Every aspect of board collaboration should be enabled and made easy. Directors should be ready to annotate documents, manage notes or comments, and make real-time changes in all materials – these changes should be disseminated automatically to all users.
A voting application should make it possible for the board to accelerate decision-making by voting on a resolution at any time. The application should make the voting process detailed and effective, and should therefore provide tracking of results.
Online discussions should be facilitated by the provision of virtual meeting rooms, so that directors have a dedicated secure space in which to talk, debate and take decisions.
4. Board Assessment Tools
As the governance expert, the company secretary must work with the chairman to manage board evaluations.
The composition of the board should be first, and then its overall performance, along with its culture and finally the individual board members. Does your board culture and composition need adjustment? Are the necessary governance best practices? Board assessment tools help your organization answer these questions by providing the right data.
It’s a convenient alternative to cumbersome spreadsheets and off-the-shelf surveys, and it enables the board to do the work itself, making it more cost-effective than working with external consultants.
One of the most feasible aspects of a board evaluation Board assessment tools facilitating this process, and in this way, avoids the unnecessary arguments and infighting that often results from it.
5. Conflict of Interest Forms
Evaluating a potential conflict of interest can be a minefield for any board, and its company secretary. Digital conflict-of-interest forms move director and officer reporting online, eliminating the time-consuming and resource-intensive process of assembling binders, mailing information and waiting for the return of signed packets.
Conflict-of-interest forms can be managed in real time. Thanks to its easily customizable features, the module enables directors to reply to questions without delay. This therefore makes the processing of results rapid, and is available online in real time, but only accessible to those with the right to share. Company Secretaries can save time, reduce errors and deliver a streamlined process.
Diligent’s Governance Cloud Leads Boards to Good Governance
Diligent Governance Cloud is the most highly evolved board portal available. The Governance Cloud, the only integrated enterprise governance management system, is an organization that seeks to achieve best-in-class governance, is an ecosystem of software tools. Stringent, the scope of governance evolves. The Governance Cloud allows boards of directors to meet the demands in the boardroom and beyond with the ability to select the products they need.
Leading Diligent Platform for the most secure and intuitive solution management software. Diligent Boards ™ electronically stores a board’s agendas, documents, annotations and discussions on a secure board portal.

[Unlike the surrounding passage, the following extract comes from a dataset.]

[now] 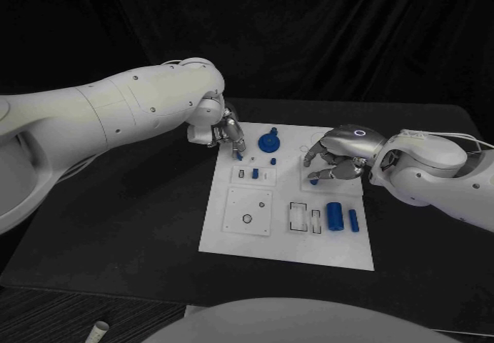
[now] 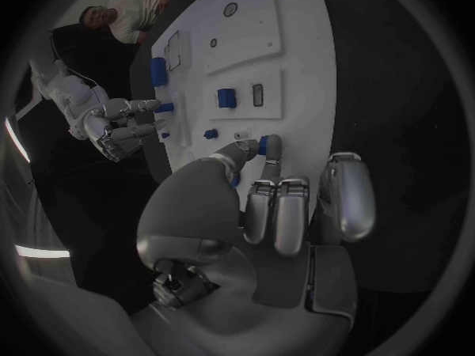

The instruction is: Assemble the parts on the task board

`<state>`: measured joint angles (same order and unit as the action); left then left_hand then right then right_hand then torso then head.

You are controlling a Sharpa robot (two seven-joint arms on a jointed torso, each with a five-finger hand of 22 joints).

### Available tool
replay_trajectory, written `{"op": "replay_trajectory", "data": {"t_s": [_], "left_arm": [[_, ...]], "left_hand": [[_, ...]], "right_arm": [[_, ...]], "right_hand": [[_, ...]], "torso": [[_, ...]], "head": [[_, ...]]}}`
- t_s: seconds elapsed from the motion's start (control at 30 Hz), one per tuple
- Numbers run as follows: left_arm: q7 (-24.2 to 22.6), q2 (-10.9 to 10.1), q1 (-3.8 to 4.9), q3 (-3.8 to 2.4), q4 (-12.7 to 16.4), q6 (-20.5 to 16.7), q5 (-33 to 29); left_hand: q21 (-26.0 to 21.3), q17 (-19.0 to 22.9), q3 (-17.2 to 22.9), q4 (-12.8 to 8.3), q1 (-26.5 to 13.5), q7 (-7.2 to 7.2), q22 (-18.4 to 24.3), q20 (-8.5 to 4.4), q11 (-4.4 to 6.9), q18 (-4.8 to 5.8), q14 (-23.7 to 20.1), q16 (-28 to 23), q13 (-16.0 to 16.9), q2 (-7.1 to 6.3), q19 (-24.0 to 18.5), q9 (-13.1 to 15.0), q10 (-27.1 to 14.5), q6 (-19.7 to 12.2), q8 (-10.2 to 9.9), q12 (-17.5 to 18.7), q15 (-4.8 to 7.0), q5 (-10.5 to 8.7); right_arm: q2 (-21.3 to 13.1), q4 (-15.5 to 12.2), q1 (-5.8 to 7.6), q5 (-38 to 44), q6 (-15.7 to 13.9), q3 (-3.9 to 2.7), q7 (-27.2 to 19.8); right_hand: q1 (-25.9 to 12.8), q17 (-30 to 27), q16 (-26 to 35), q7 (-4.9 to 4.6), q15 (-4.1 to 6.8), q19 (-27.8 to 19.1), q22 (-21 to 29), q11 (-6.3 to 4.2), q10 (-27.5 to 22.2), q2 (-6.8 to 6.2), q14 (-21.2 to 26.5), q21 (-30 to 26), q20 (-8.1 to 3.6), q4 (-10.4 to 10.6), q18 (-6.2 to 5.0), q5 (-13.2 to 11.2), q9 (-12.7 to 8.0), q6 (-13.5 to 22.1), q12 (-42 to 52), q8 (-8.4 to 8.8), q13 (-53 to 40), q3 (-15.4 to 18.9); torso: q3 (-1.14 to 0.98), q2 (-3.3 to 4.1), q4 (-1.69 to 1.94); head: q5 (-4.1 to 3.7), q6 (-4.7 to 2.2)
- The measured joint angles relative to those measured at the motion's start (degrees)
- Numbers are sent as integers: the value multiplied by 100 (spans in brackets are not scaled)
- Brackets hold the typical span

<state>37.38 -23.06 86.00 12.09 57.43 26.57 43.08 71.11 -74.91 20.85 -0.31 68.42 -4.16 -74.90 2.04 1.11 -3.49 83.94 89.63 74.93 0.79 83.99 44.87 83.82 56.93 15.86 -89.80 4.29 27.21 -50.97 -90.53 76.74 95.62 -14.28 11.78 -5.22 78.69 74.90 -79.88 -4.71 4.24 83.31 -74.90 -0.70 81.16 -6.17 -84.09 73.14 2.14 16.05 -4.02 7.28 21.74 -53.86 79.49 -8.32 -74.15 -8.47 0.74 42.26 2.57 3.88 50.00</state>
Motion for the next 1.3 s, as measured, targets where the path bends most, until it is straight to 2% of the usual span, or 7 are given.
{"op": "replay_trajectory", "data": {"t_s": [0.3, 0.33, 0.37, 0.67, 0.93, 1.3], "left_arm": [[181, -202, 13, 0, 302, -42, 1], [194, -229, 21, 3, 349, -47, 1], [203, -258, 32, 3, 402, -53, 1], [261, -543, 202, 0, 970, -179, 1], [274, -766, 311, 0, 1457, -251, 2], [281, -901, 330, 1, 1625, -248, 3]], "left_hand": [[-44, 0, 24, 22, -44, -7, 0, 0, 0, 0, 0, 0, 0, 0, 0, 20, 0, 8, 0, 0, 0, -20], [-44, 0, 145, -66, -54, -8, 0, 0, 0, 0, 0, 0, 0, -9, 0, 23, 0, 9, -1, 0, 0, -27], [-49, 0, 156, -66, -68, -9, 0, 0, 0, 0, 0, 0, 0, -23, 0, 23, 0, 9, -1, 0, 0, -31], [-66, 0, 156, -66, -113, -17, 0, 0, 0, 0, 0, 0, 0, -23, 0, 35, 0, 18, -3, 0, 0, -44], [-92, 0, 222, -96, -151, -18, 0, 0, 0, 0, 0, 0, 0, -61, 0, 48, 0, 19, 23, 0, 0, -49], [-113, 0, 291, -119, -222, 6, 0, 0, 0, 0, 0, 0, 0, -57, 0, 68, 0, -5, 23, 0, 0, -58]], "right_arm": [[-18, 0, 0, 0, 20, 0, 21], [-18, 0, 0, 0, 23, 0, 23], [-18, 0, 0, 0, 26, 0, 25], [-11, 23, -38, 0, 54, 0, 36], [-3, 44, -91, -2, 78, 0, 41], [-13, 52, -99, -2, 84, 0, 47]], "right_hand": [[-23, 0, 0, 0, 0, 0, 0, 0, 0, 23, 0, 0, 0, 0, 0, 0, 0, 0, 0, 0, 0, 0], [-23, 0, 0, 0, 0, 0, -2, 0, 0, 23, 0, 0, 0, 0, 0, 0, 0, 0, 0, 0, 0, 0], [-23, 0, 0, 0, 0, 0, -3, 0, 0, 23, 0, 0, 0, 0, 0, 0, 0, 0, 0, 0, 0, 0], [-23, 3, 0, 0, 0, 0, -4, -21, -20, 23, 0, 0, 0, 0, 0, 0, 0, 0, 0, 0, 5, 0], [-23, 4, 0, 0, 0, 0, -4, -21, -20, 23, 0, -27, 0, 0, 0, 0, 0, 0, 0, 0, 12, 0], [-22, 4, 0, 0, 0, -21, -3, -21, -20, 22, 0, -27, 21, 0, 0, 0, 0, 0, 0, 0, 12, 0]], "torso": [[-20, -27, 11], [-23, -30, 10], [-26, -34, 8], [-56, -85, -13], [-75, -129, -3], [-84, -159, 10]], "head": [[-25, 0], [-21, 0], [-13, 0], [29, 0], [-19, 0], [-46, 0]]}}
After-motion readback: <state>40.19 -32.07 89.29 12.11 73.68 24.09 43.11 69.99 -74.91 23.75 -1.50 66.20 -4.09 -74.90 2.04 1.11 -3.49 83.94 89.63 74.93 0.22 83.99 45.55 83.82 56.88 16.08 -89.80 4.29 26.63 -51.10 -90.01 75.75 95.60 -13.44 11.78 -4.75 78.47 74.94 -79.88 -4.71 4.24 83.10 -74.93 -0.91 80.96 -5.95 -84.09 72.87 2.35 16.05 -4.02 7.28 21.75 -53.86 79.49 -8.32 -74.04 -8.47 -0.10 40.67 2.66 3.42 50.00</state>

Company secretaries and board chairs can use the portal to book books in minutes. The portal has been designated virtual rooms for committee work. Administrators of the portal can designate permissions for users to access various areas of the portal. The “Meetings Meetings” feature consolidates board directors’ contacts, calendars and the logistics of meetings. The program is a secure and intuitive solution for managing board materials and collaboration.
Board Portal Buyer’s Guide
With the right Board Portal software, a board can improve corporate governance and efficiency while collaborating in a secure environment. With lots of board portal vendors to choose from, the whitepaper contains the most important questions to ask during your search, divided into five essential categories.